MSN ESSENTIALS
Background for practice from Science and Humanities
Recognizes that the master’s-prepared nurse integrates scientific findings from nursing, biopsychosocial fields, genetics, public health, quality improvement, and organizational sciences for the continual improvement of nursing care across diverse settings.
Organizational and System Leadership
Recognizes that organizational and systems leadership are critical to the promotion of high quality and safe patient care. Leadership skills are needed that emphasize ethical and critical decision making, effective working relationships, and a systems-perspective.
Quality Improvement and Safety
Recognizes that a master’s-prepared nurse must be articulate in the methods, tools, performance measures, and standards related to quality, as well as prepared to apply quality principles within an organization.
Translating and integrating scholarship into practice
Recognizes that the master’s-prepared nurse applies research outcomes within the practice setting, resolves practice problems, works as a change agent, and disseminates results.
Informatics and Healthcare Technologies
Recognizes that the master’s-prepared nurse uses patient-care technologies to deliver and enhance care and uses communication technologies to integrate and coordinate care.
Healthy Policy and Advocacy
Recognizes that the master’s-prepared nurse is able to intervene at the system level through the policy development process and to employ advocacy strategies to influence health and health care.
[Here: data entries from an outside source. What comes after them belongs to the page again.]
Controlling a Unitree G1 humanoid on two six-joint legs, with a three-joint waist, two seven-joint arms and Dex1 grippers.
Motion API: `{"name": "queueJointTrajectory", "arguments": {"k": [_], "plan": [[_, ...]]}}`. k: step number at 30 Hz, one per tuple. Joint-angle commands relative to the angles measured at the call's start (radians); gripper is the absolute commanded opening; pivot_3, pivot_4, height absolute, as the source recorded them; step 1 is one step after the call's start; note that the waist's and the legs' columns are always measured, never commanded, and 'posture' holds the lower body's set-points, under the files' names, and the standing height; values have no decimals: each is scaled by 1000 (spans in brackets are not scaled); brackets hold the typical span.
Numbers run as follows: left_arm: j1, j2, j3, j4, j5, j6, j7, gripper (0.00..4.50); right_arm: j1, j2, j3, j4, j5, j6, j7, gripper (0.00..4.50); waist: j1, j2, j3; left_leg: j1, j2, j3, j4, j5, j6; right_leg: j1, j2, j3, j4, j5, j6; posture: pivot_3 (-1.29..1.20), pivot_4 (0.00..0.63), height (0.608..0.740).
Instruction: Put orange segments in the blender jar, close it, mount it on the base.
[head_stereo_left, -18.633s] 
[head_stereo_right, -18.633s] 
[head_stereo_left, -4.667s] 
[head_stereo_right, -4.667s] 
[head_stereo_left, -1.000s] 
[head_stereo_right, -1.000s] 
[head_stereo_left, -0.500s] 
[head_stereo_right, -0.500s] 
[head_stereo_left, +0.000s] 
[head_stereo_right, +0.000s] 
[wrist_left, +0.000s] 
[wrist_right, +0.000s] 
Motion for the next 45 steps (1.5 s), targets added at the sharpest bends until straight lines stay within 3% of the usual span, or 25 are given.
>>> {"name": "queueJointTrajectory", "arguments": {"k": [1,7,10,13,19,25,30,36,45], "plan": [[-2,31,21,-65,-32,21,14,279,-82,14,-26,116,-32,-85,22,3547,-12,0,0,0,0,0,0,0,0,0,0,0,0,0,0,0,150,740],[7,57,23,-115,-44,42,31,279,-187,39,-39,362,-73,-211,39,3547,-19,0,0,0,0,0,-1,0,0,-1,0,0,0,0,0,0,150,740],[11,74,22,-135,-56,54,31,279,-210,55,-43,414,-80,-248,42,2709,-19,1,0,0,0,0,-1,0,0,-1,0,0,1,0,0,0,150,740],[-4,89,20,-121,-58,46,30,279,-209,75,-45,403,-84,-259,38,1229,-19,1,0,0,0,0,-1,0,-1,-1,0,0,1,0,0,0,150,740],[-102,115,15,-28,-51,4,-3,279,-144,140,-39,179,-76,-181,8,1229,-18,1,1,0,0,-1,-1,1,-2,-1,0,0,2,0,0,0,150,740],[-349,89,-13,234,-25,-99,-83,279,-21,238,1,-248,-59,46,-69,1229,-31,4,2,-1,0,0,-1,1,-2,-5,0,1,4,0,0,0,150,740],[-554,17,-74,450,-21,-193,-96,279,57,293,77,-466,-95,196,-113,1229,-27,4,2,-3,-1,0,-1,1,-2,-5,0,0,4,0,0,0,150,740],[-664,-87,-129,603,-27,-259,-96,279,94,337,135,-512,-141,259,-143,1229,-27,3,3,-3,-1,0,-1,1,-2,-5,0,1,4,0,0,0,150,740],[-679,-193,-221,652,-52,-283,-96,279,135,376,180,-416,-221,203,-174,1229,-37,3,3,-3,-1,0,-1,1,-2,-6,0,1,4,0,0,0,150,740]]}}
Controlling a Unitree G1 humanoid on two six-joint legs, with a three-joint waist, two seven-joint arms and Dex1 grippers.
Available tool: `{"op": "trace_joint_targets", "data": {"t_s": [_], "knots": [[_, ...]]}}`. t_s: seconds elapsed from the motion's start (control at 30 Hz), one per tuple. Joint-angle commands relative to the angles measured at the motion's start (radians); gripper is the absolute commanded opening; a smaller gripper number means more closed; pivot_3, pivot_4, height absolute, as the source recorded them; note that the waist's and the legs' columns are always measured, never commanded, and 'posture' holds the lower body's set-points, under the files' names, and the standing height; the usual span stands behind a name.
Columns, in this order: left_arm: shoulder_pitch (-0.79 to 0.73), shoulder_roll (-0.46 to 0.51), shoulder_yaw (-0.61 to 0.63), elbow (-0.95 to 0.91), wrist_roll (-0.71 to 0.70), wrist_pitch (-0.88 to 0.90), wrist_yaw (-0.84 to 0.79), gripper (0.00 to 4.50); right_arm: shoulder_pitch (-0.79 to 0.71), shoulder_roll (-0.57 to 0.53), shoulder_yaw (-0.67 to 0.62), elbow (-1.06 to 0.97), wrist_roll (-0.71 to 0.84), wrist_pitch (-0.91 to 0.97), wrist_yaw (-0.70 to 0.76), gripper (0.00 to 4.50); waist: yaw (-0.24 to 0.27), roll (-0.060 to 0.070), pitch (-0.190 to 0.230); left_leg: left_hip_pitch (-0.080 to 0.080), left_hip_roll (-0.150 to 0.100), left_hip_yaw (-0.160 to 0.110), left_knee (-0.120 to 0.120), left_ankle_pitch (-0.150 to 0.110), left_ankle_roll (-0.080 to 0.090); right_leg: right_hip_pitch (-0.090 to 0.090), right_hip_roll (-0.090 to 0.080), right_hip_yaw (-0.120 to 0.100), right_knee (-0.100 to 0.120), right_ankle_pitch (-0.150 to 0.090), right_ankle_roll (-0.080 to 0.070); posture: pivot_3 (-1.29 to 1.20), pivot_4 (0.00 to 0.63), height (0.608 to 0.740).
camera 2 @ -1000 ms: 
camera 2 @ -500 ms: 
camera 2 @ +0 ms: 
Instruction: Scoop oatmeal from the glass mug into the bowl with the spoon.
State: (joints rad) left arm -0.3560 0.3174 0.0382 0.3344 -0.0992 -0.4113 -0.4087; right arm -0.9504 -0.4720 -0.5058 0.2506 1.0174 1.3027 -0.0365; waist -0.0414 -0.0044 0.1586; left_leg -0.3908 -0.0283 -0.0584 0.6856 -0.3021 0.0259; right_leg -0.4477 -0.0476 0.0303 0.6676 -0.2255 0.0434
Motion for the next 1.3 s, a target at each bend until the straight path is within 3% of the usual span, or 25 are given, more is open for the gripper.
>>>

Interprofessional Collaboration for Improving Patient
and Population Health Outcomes
Recognizes that the master’s-prepared nurse, as a member and leader of interprofessional teams, communicates, collaborates, and consults with other health professionals to manage and coordinate care.
Clinical Prevention and Population Health for Improving Health
Recognizes that the master’s-prepared nurse applies and integrates broad, organizational, client-centered, and culturally appropriate concepts in the planning, delivery, management, and evaluation of evidence-based clinical prevention and population care and services to individuals, families, and aggregates/identified populations.
Master’s-Level Nursing Practice
Recognizes that nursing practice, at the master’s level, is broadly defined as any form of nursing intervention that influences healthcare outcomes for individuals, populations, or systems. Master’s-level nursing graduates must have an advanced level of understanding of nursing and relevant sciences as well as the ability to integrate this knowledge into practice. . Nursing practice interventions include both direct and indirect care components.